Iran's top nuclear negotiator Ali Larijani and EU foreign policy chief Javier Solana had been due to meet on Thursday, possibly in Spain, for their second encounter in just over a month.

However Iran's foreign ministry spokesman Mohammad Ali Hosseini unexpectedly told reporters at his morning press briefing the meeting had been postponed to allow both sides more time.

"For the Larijani-Solana meeting, no date or venue has been set. With the agreement of both sides it has been postponed," he said.

However amid confusion and concern over why the key meeting had been so suddenly shelved, the foreign ministry later issued a statement from Hosseini's office saying that the talks would, as planned, be held on Thursday.

It also indicated that the two men had been in touch recently to confirm the date but did not say if this was after the announcement of the postponement at 0700 GMT Sunday.

"In the light of the latest agreement between Mr Larijani and Mr Solana, the date for the negotiations is Thursday, May 31," said the statement.

"The venue will be decided through their contacts," it added. There was no explanation for the morning's announcement.

The meetings between Larijani and Solana are central to diplomatic efforts to resolve the standoff, which has already seen Iran slapped with two sets of UN sanctions for its refusal to suspend uranium enrichment.

After missing the latest UN Security Council deadline to suspend the process, Western powers are now pressing for Iran to face further penalties for its defiance.

Even when the pair meet, it remains unclear whether the two sides will be able to achieve any breakthrough, with the EU wanting Iran to freeze uranium enrichment and Tehran refusing to even consider such a move.

Iran's right to enrichment is the main obstacle toward resolving the standoff as the sensitive process can be used both to make nuclear fuel and, in highly extended form, to produce the fissile core of an atomic bomb.

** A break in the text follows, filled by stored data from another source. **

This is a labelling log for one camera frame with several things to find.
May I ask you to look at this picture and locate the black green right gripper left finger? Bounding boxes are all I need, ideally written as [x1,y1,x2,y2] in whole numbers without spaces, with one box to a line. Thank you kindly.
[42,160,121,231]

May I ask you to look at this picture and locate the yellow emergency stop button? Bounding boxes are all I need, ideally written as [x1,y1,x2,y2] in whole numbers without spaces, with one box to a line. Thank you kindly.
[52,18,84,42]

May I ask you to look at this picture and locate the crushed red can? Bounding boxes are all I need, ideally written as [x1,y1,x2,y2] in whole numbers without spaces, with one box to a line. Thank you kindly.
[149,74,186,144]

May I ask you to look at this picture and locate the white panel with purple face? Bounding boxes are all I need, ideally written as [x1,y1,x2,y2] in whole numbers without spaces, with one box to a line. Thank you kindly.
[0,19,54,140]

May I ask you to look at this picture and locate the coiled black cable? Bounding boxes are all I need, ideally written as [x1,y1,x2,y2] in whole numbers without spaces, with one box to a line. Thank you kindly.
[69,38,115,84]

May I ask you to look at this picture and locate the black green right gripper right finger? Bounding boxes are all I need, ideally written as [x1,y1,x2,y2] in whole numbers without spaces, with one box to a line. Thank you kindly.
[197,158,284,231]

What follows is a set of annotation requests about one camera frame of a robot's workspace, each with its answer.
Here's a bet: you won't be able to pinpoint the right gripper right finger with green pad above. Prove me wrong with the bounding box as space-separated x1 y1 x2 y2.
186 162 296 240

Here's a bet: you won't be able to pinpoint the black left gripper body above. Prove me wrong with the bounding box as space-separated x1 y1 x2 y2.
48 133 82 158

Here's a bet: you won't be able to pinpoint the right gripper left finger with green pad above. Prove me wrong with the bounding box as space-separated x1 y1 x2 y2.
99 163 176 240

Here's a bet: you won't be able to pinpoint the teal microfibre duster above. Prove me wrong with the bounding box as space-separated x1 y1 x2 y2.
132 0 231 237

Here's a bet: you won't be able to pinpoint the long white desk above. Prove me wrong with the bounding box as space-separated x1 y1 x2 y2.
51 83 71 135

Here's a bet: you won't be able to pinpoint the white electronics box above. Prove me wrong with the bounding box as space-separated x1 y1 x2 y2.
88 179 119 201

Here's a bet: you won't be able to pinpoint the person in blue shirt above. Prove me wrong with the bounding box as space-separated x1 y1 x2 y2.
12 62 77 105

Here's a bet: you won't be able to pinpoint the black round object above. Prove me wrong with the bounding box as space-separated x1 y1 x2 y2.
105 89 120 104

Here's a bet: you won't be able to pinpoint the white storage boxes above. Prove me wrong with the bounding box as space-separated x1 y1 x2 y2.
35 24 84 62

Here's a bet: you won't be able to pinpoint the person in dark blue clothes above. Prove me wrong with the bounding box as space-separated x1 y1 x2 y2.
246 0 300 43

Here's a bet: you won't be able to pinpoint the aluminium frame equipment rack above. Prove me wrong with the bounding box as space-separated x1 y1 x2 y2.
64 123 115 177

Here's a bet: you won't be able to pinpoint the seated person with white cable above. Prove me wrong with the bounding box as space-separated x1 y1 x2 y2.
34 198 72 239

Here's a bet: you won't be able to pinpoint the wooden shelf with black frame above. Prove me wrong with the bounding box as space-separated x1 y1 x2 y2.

The United States accuses Iran of seeking nuclear weapons, a charge vehemently denied by Tehran, which says it just wants to produce energy for a growing population whose fossil fuels will eventually run out.

Washington has never ruled out the use of force to resolve the standoff and has sent a clear warning to Iran by sailing two nuclear-powered aircraft carriers through the Straits of Hormuz.

Hosseini however brushed off the move. "The US military build-up in the Persian Gulf is aimed mostly at lifting their spirits," he commented.

The Larijani-Solana talks are due just three days after eagerly awaited talks in Baghdad on Monday between Iran and its arch enemy the United States.

The talks between US ambassador to Iraq Ryan Crocker and Iranian ambassador Hassan Kazemi will be the highest-level public talks involving only envoys of the two sides since the 1979 Islamic revolution.

However both sides have insisted that the talks be strictly limited to Iraq, with no chance of the discussions straying into the nuclear crisis.

In a sign of the tension that still exists between the two foes, Iran's intelligence minister said on Saturday that the Islamic republic had smashed several spy networks run by the US-led coalition in Iraq.

"Several espionage networks linked to the occupation forces in Iraq have been identified and dismantled in the west, southwest and central regions of Iran," said Gholam Hossein Mohseni Ejeie, without elaborating.